Created 08-27-2018 04:52 AM
Hadoop cluster has 8 nodes with high availability of resource manager. Active ResourceManager is in node 3. and Standby ResourceManager in node 2.
when i submit the application in cluster mode. the driver Container can be in any of the 8 nodes. If driver Container goto the node 3 (where Active ResourceManager is service is running) then i am able to open application master UI, but in other cases it is not opening, after some time ambari will show critical alert with message Connection failed to resource manager host url.
if i check the resource manager logs.

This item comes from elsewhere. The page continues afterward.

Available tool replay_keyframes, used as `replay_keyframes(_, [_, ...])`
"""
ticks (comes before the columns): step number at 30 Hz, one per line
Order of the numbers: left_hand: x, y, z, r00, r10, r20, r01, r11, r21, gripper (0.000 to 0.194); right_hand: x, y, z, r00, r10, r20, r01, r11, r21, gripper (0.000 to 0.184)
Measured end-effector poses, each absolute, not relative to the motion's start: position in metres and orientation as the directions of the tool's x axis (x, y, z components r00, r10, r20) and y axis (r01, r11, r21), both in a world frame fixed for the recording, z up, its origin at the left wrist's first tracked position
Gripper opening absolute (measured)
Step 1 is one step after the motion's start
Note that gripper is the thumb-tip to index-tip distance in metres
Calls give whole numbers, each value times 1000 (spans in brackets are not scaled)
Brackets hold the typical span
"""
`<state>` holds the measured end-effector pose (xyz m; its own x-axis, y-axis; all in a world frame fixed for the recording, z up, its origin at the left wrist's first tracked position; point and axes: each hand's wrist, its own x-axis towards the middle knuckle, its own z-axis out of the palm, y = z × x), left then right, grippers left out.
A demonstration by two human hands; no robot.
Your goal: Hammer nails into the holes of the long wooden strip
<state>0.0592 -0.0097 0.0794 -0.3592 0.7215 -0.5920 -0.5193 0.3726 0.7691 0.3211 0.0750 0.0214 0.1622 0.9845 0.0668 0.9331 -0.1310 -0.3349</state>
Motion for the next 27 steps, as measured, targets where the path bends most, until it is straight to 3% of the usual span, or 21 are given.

It shows some access exception for spark user while calling getServiceState.
Here is the full stack strace :
2018-08-25 05:02:30,209 WARN resourcemanager.AdminService (RMServerUtils.java:verifyAdminAccess(185)) - User spark doesn't have permission to call 'getServiceState' 2018-08-25 05:02:30,210 WARN resourcemanager.RMAuditLogger (RMAuditLogger.java:logFailure(345)) - USER=spark IP=11.111.1.11 OPERATION=getServiceState TARGET=AdminService RESULT=FAILURE DESCRIPTION=Unauthorized user PERMISSIONS= 2018-08-25 05:02:30,210 INFO ipc.Server (Server.java:logException(2294)) - IPC Server handler 0 on 8033, call org.apache.hadoop.ha.HAServiceProtocol.getServiceStatus from 11.111.1.11:40169 Call#51845 Retry#0 org.apache.hadoop.security.AccessControlException: User spark doesn't have permission to call 'getServiceState' at org.apache.hadoop.yarn.server.resourcemanager.RMServerUtils.verifyAdminAccess(RMServerUtils.java:191) at org.apache.hadoop.yarn.server.resourcemanager.RMServerUtils.verifyAdminAccess(RMServerUtils.java:157) at org.apache.hadoop.yarn.server.resourcemanager.AdminService.checkAccess(AdminService.java:232) at org.apache.hadoop.yarn.server.resourcemanager.AdminService.getServiceStatus(AdminService.java:365) at org.apache.hadoop.ha.protocolPB.HAServiceProtocolServerSideTranslatorPB.getServiceStatus(HAServiceProtocolServerSideTranslatorPB.java:131) at org.apache.hadoop.ha.proto.HAServiceProtocolProtos$HAServiceProtocolService$2.callBlockingMethod(HAServiceProtocolProtos.java:4464) at org.apache.hadoop.ipc.ProtobufRpcEngine$Server$ProtoBufRpcInvoker.call(ProtobufRpcEngine.java:616) at org.apache.hadoop.ipc.RPC$Server.call(RPC.java:969) at org.apache.hadoop.ipc.Server$Handler$1.run(Server.java:2206) at org.apache.hadoop.ipc.Server$Handler$1.run(Server.java:2202) at java.security.AccessController.doPrivileged(Native Method) at javax.security.auth.Subject.doAs(Subject.java:422) at org.apache.hadoop.security.UserGroupInformation.doAs(UserGroupInformation.java:1709) at org.apache.hadoop.ipc.Server$Handler.run(Server.java:2200) 2018-08-25 05:05:43,300 INFO client.DefaultHttpClient (DefaultRequestDirector.java:tryExecute(726)) - I/O exception (org.apache.http.NoHttpResponseException) caught when processing request: The target server failed to respond
Created 08-27-2018 05:47 AM
Hi @Shashi Vk,
Can you add user 'spark' in yarn.
Please accept answer if this helped.
Created 08-28-2018 06:35 AM
Hi Akhil, updated the yarn.admin.acl with yarn,spark and restarted all required components. But still facing the same issue. This time if I click on application master. Even resource manager UI is not opening for some time. resource manager lists below log for many times.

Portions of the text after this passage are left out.